Now that I was here, and it was happening, there was no disguising what this was. A real marriage. Decca was about to become my real wife. And I wanted it… her… more than I’d wanted anything. I wanted our souls to be joined forever. To sacrifice for her. To love her as my own flesh and get to work building our skeleton. It was no coincidence that Christ began his earthly ministry at a wedding. That the Church was the bride of Christ.
The low, clear alto of the chanter’s voice echoed off the marble walls of the church, bringing me back to the present.
The guests stood, and I turned to face the end of the aisle as Decca crossed the threshold, beginning her slow, awkward walk to the altar on the arm of my father.
I laughed in relief as I met her eyes. Her smile broadened, and she shrugged, already apologizing for herself. As if she was anything less than perfect.
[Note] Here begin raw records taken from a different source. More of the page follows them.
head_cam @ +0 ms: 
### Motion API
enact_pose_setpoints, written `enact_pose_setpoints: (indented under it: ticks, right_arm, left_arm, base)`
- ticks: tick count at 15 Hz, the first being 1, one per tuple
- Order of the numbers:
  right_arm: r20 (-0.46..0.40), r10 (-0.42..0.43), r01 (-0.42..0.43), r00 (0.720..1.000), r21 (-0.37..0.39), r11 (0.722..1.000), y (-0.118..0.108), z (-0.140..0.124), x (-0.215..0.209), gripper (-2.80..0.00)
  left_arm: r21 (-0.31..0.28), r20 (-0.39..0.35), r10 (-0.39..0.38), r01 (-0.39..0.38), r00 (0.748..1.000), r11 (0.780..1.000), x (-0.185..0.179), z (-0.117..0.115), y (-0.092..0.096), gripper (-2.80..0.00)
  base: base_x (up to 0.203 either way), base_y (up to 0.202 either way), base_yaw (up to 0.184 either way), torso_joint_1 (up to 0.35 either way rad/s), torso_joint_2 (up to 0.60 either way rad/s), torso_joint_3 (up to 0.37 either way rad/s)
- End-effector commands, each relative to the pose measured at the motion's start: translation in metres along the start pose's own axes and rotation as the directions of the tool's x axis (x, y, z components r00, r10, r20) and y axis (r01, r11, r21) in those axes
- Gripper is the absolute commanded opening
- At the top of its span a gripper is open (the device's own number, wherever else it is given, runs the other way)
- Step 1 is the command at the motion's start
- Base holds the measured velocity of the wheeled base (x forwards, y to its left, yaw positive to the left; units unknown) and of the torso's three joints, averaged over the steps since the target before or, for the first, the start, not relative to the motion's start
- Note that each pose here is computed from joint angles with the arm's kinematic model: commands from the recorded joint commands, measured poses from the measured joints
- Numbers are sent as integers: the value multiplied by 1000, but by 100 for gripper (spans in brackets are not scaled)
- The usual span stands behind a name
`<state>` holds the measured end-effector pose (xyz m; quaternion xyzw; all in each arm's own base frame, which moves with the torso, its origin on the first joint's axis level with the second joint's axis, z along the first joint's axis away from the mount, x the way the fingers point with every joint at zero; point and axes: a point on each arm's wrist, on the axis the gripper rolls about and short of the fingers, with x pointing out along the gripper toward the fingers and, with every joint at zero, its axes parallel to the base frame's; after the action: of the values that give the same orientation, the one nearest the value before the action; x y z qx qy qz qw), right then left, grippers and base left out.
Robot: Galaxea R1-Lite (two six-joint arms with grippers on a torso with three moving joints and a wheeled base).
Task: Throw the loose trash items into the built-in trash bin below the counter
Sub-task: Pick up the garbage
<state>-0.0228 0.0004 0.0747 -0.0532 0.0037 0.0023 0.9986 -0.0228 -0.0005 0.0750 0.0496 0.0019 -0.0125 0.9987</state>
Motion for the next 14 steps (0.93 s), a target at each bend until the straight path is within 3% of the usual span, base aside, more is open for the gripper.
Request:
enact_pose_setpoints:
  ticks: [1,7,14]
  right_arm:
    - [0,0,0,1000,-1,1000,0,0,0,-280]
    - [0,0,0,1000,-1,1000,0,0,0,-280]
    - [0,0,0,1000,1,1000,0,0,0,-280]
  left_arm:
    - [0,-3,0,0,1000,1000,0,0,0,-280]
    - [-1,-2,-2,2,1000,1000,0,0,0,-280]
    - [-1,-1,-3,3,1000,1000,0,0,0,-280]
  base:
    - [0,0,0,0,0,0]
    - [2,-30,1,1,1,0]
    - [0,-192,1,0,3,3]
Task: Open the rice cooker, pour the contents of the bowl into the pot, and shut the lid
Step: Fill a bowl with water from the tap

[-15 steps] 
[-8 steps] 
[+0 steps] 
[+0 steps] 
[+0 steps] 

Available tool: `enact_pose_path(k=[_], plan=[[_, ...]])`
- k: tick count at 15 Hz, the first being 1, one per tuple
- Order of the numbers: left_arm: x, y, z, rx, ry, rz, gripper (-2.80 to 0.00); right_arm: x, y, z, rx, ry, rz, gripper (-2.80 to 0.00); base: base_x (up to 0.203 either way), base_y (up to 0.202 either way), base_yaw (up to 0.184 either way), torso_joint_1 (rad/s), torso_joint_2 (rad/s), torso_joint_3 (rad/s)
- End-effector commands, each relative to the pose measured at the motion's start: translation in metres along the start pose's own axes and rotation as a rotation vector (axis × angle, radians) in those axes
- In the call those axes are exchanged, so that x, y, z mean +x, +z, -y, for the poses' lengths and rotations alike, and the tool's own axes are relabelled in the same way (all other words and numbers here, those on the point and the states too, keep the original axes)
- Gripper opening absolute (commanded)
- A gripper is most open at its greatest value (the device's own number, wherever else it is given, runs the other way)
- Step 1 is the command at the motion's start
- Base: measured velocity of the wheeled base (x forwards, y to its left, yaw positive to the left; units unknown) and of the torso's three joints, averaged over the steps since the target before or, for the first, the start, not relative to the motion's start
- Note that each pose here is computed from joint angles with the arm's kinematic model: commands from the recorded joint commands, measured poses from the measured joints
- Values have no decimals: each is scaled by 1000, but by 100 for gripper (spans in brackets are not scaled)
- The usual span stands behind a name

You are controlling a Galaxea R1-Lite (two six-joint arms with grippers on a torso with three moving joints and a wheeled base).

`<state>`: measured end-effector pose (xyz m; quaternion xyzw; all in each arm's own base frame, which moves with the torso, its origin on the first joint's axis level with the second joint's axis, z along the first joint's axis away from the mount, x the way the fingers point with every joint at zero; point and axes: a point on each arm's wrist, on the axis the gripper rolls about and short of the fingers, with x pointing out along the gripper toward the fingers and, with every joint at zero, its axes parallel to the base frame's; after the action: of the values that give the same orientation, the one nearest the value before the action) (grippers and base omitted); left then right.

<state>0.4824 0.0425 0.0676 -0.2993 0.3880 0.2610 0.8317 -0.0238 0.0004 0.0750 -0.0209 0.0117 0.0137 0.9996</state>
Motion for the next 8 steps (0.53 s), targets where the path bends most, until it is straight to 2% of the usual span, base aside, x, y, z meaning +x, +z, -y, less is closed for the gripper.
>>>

Whatever I’d expected her to wear on her wedding day, it wasn’t this. White was a shocking choice. I’d never seen her in anything but black. She looked beautiful. Like Audrey Hepburn in a cupcake.
She’d swept her black hair back in a big, vintage-looking updo that matched her old-timey dress and little jacket. Her poufy skirt was short enough that I could see a pair of tiny white shoes peeking out, making her ankles wobble when she stepped.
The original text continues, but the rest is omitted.